Montag, 17. Juli 2023
Mukesh

Die Maisonne scheint: günstig für radelnde RentnerInnen und für sogenannte deutsche Landwirte. Vorm nächsten Dorf fährt einer mit seinem Schlepper, dessen Mäh-Vorsatz breiter als die Waltershäuser Hauptstraße ist, auf seiner ausgedehnten Heuwiese hin und her. Möglicher-weise langweilt er sich, ganz im Gegensatz zu dem Storch, der ihm bei geringstem Sicherheitsabstand wie ein Leibwächter folgt. Das sind schon achtungseinflößende Dolche, die diese Störche mit sich führen.

Das Dorf weist an einem Hang eine hübsche, schlichte, aus hellem Sandstein errichtete Barockkirche auf, die ich ganz gern besuche. Sie bewacht den Friedhof. Etwas nachlässig gekleidete Leute wie ich riechen doch leicht nach Blumendieb. Von meiner Stammbank aus kann ich die mächtigen Linden bewundern, die im Rücken der Kirche stehen. Das Grab von C. habe ich lediglich im Augen-winkel. Sie pflanzten der 16jährigen einen rötlich schimmernden Grabstein auf den Kopf, den die Turmfalken und Dohlen von rechtswegen täglich einmal bekoten müßten. Auf einer Seite zeigt der ausgesparte Stein die Skulptur eines kleinen Mädchens. Um das Maß des Kitsches voll zu machen, blickt dieses Kind auf das Feldblumensträußchen in seiner Hand. Die 16jährige, Realschülerin in Waltershausen, frönte wohl mehr dem Eishockeysport als dem Kranzwinden. Eines Abends kam sie, nach einem Spiel in Erfurt, im Wagen ihrer etwas älteren Freundin und Fahrerin bei Gotha von der Straße ab und landete vor einem Baum. Es stand damals in der Lokalzeitung. Die Fahrerin überlebte. Der Reporter war immerhin pietätvoll genug, um die Frage, wie das mit solchen Schuldgefühlen möglich sein soll, lieber nicht anzuschneiden.

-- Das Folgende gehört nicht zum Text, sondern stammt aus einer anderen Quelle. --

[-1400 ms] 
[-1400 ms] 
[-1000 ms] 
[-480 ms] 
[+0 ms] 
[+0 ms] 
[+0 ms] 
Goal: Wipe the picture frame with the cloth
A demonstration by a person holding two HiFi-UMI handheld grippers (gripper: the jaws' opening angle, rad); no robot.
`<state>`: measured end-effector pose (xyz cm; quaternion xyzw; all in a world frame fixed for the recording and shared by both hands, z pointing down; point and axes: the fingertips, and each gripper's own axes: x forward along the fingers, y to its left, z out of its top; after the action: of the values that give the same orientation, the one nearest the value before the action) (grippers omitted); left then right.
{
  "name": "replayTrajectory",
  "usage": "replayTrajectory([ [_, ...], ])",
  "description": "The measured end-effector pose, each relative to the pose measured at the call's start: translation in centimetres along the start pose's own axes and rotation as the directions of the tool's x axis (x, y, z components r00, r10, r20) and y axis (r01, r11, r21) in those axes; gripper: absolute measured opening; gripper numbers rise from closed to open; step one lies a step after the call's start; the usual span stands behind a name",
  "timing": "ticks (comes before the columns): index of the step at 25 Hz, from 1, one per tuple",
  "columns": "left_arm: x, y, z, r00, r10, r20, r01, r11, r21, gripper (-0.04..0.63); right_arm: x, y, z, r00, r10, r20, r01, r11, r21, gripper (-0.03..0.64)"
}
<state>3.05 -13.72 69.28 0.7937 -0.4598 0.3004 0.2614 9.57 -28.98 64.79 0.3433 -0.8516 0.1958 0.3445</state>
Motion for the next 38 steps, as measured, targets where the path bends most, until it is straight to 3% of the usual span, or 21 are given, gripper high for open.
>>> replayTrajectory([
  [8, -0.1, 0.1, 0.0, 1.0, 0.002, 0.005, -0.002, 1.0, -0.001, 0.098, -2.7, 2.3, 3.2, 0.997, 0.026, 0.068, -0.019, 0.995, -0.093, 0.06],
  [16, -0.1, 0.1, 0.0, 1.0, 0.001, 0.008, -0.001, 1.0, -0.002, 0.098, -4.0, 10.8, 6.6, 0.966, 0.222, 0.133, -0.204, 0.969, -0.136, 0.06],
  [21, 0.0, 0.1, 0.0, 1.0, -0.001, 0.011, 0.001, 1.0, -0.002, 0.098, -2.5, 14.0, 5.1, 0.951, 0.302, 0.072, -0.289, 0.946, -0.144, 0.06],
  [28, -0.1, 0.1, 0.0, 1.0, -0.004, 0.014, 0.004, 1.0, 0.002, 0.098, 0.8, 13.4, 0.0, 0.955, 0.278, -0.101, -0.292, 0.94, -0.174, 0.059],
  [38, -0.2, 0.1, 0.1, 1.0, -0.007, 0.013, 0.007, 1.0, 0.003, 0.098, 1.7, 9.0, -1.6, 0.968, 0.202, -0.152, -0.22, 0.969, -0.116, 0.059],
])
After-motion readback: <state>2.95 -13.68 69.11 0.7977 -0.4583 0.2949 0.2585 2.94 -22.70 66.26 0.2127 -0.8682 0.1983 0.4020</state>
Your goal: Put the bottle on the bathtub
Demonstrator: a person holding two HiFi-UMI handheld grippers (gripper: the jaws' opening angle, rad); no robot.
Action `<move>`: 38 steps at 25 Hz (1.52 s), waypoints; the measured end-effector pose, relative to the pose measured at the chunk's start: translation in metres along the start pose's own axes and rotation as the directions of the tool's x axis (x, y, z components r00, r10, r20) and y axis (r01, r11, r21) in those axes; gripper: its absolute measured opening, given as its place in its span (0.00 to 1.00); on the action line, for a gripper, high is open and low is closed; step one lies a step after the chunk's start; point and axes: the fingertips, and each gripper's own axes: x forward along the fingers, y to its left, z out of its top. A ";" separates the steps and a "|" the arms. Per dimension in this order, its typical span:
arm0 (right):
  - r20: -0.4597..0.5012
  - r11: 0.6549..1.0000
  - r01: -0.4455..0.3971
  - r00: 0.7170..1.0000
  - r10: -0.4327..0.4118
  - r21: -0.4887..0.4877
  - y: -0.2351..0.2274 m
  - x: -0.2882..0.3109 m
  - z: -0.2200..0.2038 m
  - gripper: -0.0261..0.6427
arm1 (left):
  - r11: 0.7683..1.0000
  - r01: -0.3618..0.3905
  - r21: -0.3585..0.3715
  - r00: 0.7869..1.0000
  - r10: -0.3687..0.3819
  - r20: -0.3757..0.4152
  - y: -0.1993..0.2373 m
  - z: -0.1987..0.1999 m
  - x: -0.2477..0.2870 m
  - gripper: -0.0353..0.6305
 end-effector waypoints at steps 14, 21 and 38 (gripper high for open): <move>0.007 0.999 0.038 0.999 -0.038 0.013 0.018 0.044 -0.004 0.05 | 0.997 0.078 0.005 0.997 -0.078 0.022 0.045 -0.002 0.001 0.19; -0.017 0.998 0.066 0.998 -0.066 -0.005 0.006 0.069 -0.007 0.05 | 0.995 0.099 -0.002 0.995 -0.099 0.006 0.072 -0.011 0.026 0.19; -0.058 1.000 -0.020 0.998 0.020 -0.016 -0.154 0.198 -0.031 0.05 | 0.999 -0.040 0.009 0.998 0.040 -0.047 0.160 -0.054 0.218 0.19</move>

Kürzlich las ich Berichte über Kinderarbeit in Indien. Die warten da gar nicht, bis die Kinder im Führerscheinalter sind. Millionen von ihnen haben sich bei der Fronarbeit auf Äckern, an Teppichknüpfstühlen, in Steinbrüchen Krankheiten, Demütigungen und Traumata zu holen, die für ein Erwachsenenleben im Siechtum gut sind, falls sie überhaupt über 30 kommen. Das ging mir recht nahe, und so verfaßte ich dieses Lied. Die Musik nahm ich von meinem Schlackendörfer-Lied Requiem für ein Gebirgstal, das es nicht in Christian Nagels Auswahl für unsere Platte Leon schaffte. Die Platte wird zur Stunde* – wie ich hoffe – von Pianist Nagel und Schlagzeuger und Produzent Christoph Boldt im Hochschwarzwald »abgemischt«. Radeln wäre sicherlich vergnüglicher. Man hockt bei schönstem Sonnenschein mit Deckeln auf den Ohren am Computer und vergleicht die Versionen der aufgenom-menen Spuren oder ganzen Stücke solange, bis sie einem buchstäblich zum Hals heraushängen. Andererseits möchte ich im Geiste einer vorstehenden Betrachtung anmerken, Warten ist auch nicht immer das reinste Vergnügen. Auf diese Platte warte ich im Grunde schon seit rund sieben Jahren, und besonders zermürbend seit vielen Wochen. Ich kann ja nichts dazutun, weil ich nicht am Schwarzwald, vielmehr am Thüringer Wald lebe.

Man könnte mir schmeicheln, immerhin hätte ich die 28 Stücke der Platte beigesteuert. Ja, das stimmt. Aber ich glaube inzwischen schon fast, meine Geduld und Beharrlichkeit in organisatorischer Hinsicht stellten, über sieben Jahre hinweg, die größere Leistung dar. Es bedarf eines dicken Fells, das ich von Hause aus keineswegs vorweisen kann. Aus den Körben, die ich mir bei der Suche nach einem Arrangeur und Projektleiter einhandelte, könnte ich mir eine Trutzburg bauen.

* Geschrieben im Mai. Bei der Platten-Abmischung gab es noch Schwierigkeiten und daher Verzögerung bis Mitte Juli. Dann konnte das Premaster, die Mutter der künftigen CD, ans Preßwerk geschickt werden. Vorraussichtlich erscheint die Platte am Monatsende.